* **What the task requires**
In the listing below, find the line with "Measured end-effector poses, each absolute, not" and copy every line from there up to and including the line with "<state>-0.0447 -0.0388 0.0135", exactly and without pictures.

* **Source material**
==========
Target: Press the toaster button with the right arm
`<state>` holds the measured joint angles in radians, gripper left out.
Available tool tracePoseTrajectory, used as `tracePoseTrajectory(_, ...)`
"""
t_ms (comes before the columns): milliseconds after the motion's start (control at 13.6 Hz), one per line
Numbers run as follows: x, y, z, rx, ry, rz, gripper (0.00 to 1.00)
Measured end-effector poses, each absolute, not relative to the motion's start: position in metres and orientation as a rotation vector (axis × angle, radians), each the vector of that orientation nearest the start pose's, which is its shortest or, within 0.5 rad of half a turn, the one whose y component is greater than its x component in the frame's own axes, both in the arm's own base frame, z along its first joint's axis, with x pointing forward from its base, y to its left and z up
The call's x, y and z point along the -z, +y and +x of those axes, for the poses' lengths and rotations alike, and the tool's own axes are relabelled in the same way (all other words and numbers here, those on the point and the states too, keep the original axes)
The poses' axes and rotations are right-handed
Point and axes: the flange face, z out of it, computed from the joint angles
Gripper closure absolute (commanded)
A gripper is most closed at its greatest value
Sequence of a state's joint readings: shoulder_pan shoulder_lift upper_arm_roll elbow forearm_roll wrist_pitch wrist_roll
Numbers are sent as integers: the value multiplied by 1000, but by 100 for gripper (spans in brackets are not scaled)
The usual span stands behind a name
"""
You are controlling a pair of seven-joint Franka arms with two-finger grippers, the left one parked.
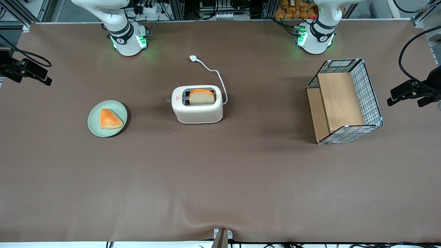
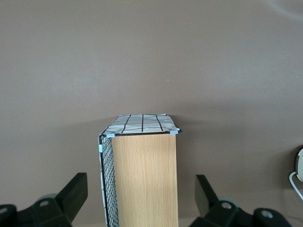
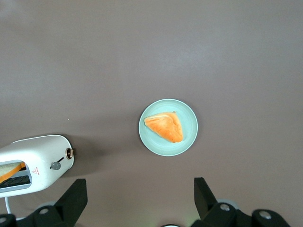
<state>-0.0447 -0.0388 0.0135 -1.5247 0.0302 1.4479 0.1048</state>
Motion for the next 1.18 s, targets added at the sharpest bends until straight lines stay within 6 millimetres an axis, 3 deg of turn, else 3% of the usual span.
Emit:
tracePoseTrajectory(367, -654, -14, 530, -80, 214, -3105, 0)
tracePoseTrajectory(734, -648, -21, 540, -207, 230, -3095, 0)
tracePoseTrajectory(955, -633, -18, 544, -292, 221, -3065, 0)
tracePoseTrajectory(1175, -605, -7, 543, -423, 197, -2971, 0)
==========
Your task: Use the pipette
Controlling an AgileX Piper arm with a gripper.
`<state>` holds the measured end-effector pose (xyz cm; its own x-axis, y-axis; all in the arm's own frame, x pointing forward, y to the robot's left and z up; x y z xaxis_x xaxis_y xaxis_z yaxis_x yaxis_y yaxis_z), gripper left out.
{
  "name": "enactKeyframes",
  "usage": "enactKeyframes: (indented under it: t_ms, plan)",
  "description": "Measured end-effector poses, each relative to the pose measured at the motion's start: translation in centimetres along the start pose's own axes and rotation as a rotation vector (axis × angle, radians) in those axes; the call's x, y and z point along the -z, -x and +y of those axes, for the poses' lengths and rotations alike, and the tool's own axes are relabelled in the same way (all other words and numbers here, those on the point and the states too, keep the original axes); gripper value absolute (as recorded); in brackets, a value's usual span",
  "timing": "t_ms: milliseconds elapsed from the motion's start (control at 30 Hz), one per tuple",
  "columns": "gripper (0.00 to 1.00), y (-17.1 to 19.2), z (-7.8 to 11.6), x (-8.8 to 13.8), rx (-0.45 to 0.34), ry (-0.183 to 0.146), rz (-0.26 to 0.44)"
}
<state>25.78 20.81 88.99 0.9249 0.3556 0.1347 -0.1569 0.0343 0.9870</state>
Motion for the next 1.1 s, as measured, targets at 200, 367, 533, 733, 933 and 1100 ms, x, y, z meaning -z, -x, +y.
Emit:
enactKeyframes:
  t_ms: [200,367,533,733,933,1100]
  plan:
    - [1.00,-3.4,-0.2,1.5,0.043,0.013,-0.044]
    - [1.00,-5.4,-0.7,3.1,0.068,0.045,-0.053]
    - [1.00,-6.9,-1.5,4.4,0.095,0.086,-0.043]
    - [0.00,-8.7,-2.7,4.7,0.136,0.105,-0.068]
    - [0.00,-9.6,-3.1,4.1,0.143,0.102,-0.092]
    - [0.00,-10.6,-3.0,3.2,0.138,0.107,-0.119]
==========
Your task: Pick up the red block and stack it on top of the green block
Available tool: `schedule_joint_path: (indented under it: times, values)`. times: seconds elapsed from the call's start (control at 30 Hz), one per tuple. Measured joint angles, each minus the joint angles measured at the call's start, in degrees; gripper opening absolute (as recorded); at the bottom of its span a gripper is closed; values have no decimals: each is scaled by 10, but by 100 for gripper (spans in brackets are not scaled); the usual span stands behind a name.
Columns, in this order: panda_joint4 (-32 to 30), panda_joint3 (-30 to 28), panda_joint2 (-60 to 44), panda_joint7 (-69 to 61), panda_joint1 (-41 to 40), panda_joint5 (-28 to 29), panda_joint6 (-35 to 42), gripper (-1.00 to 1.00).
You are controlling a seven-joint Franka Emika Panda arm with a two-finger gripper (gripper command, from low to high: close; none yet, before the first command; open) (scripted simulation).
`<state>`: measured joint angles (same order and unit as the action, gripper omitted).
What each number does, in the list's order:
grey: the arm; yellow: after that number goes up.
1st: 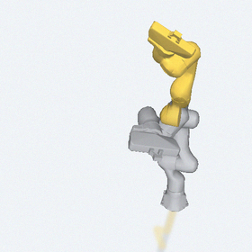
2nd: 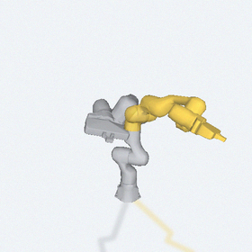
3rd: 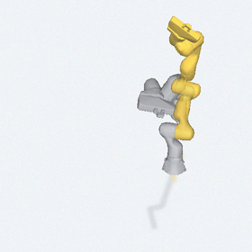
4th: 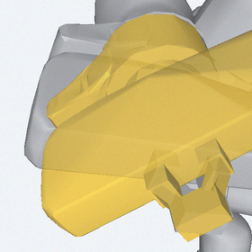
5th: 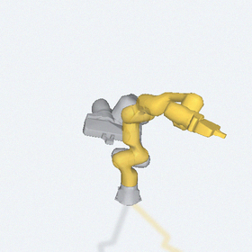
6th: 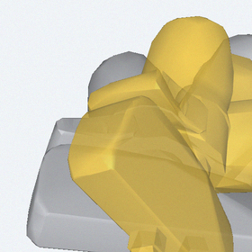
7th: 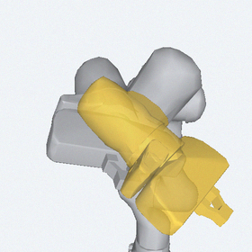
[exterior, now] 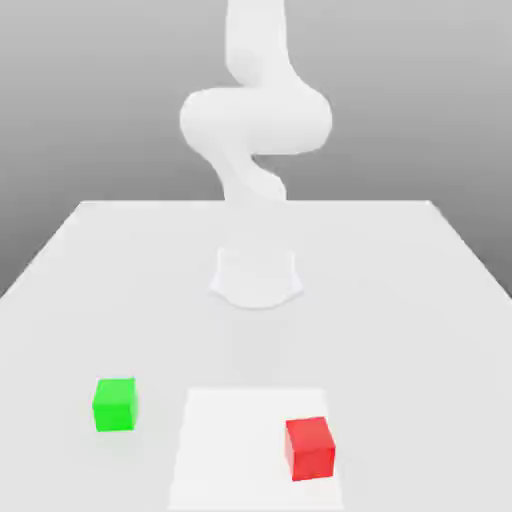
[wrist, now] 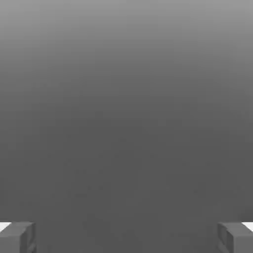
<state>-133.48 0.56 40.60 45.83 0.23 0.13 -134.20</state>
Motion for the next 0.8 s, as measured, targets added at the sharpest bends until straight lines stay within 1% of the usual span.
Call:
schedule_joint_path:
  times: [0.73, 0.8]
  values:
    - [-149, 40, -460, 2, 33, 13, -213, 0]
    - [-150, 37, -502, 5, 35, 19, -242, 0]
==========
* **Reply to the exercise**
Measured end-effector poses, each absolute, not relative to the motion's start: position in metres and orientation as a rotation vector (axis × angle, radians), each the vector of that orientation nearest the start pose's, which is its shortest or, within 0.5 rad of half a turn, the one whose y component is greater than its x component in the frame's own axes, both in the arm's own base frame, z along its first joint's axis, with x pointing forward from its base, y to its left and z up
The call's x, y and z point along the -z, +y and +x of those axes, for the poses' lengths and rotations alike, and the tool's own axes are relabelled in the same way (all other words and numbers here, those on the point and the states too, keep the original axes)
The poses' axes and rotations are right-handed
Point and axes: the flange face, z out of it, computed from the joint angles
Gripper closure absolute (commanded)
A gripper is most closed at its greatest value
Sequence of a state's joint readings: shoulder_pan shoulder_lift upper_arm_roll elbow forearm_roll wrist_pitch wrist_roll
Numbers are sent as integers: the value multiplied by 1000, but by 100 for gripper (spans in brackets are not scaled)
The usual span stands behind a name
"""
You are controlling a pair of seven-joint Franka arms with two-finger grippers, the left one parked.
<state>-0.0447 -0.0388 0.0135 -1.5247 0.0302 1.4479 0.1048</state>

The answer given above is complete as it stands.